▸ Problem details:
In the data below, find the line containing "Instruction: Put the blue", then set down that line and every later line up to and including the line containing "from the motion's", exactly.

▸ Records to process:

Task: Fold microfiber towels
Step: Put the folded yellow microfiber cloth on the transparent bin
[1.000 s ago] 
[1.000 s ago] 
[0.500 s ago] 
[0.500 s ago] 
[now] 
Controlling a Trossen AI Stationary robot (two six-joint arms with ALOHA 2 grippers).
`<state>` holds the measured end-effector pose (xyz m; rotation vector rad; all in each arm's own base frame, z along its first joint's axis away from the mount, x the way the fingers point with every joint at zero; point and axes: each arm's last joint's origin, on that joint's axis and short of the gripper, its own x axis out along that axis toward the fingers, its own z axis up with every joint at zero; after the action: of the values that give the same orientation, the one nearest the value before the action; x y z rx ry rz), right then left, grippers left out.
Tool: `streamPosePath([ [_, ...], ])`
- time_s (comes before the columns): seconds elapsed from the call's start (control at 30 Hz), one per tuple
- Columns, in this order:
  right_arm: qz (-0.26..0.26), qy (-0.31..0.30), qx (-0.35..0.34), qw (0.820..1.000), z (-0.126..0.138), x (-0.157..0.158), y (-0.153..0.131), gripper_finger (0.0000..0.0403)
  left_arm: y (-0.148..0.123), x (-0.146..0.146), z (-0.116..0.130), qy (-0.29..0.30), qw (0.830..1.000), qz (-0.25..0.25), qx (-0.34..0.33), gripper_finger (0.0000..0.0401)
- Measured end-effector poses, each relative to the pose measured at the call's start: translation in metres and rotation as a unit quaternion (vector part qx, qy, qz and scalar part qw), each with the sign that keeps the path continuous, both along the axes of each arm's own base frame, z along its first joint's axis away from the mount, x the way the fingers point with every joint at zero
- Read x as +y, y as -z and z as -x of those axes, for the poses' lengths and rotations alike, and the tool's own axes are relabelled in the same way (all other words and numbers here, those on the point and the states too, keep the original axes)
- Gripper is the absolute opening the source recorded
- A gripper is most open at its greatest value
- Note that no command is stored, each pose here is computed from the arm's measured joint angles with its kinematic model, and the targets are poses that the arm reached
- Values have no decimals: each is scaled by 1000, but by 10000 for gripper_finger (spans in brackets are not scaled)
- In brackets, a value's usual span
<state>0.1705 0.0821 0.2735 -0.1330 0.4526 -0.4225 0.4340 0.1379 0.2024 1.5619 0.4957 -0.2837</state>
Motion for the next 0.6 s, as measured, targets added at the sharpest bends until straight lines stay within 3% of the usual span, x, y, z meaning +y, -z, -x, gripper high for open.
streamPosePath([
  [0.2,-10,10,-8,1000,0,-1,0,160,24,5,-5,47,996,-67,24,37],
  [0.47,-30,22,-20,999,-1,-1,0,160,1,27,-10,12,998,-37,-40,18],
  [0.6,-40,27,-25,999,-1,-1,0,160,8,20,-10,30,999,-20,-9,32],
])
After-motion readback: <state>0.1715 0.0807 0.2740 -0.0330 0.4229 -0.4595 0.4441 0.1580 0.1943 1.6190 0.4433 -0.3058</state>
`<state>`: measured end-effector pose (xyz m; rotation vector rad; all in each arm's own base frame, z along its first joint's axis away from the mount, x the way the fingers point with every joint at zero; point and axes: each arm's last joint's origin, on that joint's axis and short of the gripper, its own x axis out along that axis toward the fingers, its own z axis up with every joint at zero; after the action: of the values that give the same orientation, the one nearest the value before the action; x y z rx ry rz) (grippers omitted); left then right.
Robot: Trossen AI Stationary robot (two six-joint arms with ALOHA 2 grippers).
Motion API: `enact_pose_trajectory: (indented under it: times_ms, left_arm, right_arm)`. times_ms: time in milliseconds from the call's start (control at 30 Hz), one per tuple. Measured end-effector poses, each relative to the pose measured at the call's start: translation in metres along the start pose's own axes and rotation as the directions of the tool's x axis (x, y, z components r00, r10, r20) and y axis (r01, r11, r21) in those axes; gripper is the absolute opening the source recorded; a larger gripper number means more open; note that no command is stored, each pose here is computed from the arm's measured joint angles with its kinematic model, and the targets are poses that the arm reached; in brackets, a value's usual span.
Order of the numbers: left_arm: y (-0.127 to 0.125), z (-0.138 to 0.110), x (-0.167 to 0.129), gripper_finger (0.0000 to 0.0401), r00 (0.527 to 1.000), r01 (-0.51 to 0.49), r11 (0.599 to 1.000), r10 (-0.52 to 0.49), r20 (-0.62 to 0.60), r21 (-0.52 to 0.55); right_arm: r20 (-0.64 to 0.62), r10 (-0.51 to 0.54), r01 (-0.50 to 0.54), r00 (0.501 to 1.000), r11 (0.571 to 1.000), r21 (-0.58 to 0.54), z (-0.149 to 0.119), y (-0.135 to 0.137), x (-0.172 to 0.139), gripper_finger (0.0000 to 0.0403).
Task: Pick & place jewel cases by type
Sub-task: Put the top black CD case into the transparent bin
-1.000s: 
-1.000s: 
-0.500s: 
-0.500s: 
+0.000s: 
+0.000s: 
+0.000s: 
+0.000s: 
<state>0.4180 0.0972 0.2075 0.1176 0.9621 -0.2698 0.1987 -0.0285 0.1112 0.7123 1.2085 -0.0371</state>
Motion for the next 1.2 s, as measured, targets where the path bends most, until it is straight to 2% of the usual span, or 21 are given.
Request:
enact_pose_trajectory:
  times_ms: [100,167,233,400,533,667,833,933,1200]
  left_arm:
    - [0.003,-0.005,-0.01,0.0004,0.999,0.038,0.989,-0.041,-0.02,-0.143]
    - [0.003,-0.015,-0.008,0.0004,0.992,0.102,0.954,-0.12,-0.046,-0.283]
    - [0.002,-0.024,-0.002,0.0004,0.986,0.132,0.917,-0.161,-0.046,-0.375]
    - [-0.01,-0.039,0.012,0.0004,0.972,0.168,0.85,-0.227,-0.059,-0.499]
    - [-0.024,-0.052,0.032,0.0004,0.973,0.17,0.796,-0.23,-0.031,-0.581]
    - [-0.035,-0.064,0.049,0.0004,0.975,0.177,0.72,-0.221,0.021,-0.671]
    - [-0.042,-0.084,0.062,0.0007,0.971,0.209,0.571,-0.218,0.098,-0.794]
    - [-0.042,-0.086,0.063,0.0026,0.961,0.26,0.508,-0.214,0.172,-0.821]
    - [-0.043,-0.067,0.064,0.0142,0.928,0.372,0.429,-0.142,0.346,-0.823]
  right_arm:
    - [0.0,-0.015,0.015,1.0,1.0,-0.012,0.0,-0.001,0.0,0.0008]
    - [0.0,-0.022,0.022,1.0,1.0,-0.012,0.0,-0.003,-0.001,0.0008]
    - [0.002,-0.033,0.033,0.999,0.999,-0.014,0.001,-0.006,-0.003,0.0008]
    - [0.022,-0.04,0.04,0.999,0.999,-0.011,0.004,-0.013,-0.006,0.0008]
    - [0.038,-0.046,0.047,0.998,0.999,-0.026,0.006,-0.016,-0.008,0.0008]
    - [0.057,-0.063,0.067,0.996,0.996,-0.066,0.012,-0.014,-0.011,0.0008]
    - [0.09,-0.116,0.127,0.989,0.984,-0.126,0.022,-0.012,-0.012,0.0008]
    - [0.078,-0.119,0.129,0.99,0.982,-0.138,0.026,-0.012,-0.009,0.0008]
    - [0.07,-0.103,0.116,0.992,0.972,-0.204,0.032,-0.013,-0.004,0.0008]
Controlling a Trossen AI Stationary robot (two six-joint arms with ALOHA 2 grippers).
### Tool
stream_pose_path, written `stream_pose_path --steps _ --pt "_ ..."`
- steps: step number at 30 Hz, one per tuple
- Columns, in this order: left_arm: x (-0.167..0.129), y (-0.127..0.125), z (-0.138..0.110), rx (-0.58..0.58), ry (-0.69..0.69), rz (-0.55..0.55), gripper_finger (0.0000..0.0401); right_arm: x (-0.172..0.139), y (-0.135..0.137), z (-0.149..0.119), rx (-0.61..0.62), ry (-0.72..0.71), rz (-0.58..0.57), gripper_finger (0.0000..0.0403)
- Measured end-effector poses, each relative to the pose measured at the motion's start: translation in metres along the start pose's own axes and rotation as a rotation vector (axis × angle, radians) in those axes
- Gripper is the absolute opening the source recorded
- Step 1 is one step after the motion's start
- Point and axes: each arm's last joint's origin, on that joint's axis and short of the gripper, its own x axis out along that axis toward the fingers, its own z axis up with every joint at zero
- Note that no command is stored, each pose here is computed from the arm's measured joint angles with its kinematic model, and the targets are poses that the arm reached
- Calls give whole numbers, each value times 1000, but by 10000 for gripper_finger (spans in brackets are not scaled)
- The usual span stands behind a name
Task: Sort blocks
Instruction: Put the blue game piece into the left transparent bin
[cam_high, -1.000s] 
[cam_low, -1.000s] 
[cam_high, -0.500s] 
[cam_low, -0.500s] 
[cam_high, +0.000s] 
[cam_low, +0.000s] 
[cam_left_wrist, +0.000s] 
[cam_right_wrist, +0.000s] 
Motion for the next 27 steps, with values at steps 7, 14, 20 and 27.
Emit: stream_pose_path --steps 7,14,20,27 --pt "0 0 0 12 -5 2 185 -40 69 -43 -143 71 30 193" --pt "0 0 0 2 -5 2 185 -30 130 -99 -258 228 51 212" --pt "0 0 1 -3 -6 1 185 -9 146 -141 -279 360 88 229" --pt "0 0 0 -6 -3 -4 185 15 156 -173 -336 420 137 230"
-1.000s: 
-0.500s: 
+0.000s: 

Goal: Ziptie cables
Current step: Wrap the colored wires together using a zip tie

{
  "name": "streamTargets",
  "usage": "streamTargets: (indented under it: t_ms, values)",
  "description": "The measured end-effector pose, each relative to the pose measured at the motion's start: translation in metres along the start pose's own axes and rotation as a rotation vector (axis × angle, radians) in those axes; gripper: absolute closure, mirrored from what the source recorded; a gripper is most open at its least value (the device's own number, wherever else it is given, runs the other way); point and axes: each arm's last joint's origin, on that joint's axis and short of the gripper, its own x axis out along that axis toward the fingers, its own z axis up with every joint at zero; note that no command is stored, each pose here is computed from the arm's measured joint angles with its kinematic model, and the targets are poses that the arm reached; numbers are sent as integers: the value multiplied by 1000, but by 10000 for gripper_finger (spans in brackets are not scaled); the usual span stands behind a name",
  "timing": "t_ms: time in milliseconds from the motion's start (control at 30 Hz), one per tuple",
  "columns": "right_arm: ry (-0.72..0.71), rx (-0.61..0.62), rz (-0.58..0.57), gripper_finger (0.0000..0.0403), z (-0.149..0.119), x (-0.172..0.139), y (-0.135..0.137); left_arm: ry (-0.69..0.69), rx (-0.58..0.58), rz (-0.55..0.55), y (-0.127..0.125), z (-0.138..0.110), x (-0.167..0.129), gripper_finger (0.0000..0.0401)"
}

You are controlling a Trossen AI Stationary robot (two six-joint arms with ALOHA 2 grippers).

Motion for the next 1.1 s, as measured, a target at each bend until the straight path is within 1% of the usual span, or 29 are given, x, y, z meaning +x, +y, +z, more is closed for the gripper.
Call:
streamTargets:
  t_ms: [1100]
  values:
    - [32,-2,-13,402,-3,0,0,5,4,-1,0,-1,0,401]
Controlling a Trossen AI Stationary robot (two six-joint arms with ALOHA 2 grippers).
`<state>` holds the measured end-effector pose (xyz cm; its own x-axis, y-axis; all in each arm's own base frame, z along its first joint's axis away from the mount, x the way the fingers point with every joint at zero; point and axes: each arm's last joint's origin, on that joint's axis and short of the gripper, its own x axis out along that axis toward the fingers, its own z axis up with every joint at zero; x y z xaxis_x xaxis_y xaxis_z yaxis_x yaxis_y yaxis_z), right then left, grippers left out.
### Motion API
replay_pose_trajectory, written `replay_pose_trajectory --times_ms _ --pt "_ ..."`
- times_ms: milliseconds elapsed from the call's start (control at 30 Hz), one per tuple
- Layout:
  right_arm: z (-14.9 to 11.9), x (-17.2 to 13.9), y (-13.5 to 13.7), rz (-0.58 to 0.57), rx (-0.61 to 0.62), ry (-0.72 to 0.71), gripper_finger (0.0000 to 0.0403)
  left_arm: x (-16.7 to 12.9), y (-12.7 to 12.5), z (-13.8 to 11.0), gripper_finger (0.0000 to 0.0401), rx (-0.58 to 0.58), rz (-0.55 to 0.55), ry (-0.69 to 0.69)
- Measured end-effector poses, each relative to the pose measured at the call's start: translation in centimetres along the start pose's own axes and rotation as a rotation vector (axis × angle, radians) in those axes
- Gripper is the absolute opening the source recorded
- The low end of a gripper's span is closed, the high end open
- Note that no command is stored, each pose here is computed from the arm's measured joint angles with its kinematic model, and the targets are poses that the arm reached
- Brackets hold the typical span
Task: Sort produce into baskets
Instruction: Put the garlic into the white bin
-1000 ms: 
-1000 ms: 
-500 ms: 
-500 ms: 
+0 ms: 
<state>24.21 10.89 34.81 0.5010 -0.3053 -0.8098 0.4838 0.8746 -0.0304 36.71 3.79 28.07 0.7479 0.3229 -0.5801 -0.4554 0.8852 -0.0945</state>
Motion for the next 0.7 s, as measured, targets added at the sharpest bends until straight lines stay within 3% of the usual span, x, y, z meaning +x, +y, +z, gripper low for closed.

▸ Reply:
Instruction: Put the blue game piece into the left transparent bin
[cam_high, -1.000s] 
[cam_low, -1.000s] 
[cam_high, -0.500s] 
[cam_low, -0.500s] 
[cam_high, +0.000s] 
[cam_low, +0.000s] 
[cam_left_wrist, +0.000s] 
[cam_right_wrist, +0.000s] 
Motion for the next 27 steps, with values at steps 7, 14, 20 and 27.
Emit: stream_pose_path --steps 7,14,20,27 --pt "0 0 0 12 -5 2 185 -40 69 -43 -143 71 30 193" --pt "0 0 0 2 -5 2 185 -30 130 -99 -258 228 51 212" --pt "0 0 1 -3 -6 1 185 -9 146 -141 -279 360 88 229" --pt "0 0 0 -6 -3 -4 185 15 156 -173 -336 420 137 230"
-1.000s: 
-0.500s: 
+0.000s: 

Goal: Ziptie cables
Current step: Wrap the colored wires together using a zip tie

{
  "name": "streamTargets",
  "usage": "streamTargets: (indented under it: t_ms, values)",
  "description": "The measured end-effector pose, each relative to the pose measured at the motion's start: translation in metres along the start pose's own axes and rotation as a rotation vector (axis × angle, radians) in those axes; gripper: absolute closure, mirrored from what the source recorded; a gripper is most open at its least value (the device's own number, wherever else it is given, runs the other way); point and axes: each arm's last joint's origin, on that joint's axis and short of the gripper, its own x axis out along that axis toward the fingers, its own z axis up with every joint at zero; note that no command is stored, each pose here is computed from the arm's measured joint angles with its kinematic model, and the targets are poses that the arm reached; numbers are sent as integers: the value multiplied by 1000, but by 10000 for gripper_finger (spans in brackets are not scaled); the usual span stands behind a name",
  "timing": "t_ms: time in milliseconds from the motion's start (control at 30 Hz), one per tuple",

The exercise is done, and nothing more is needed.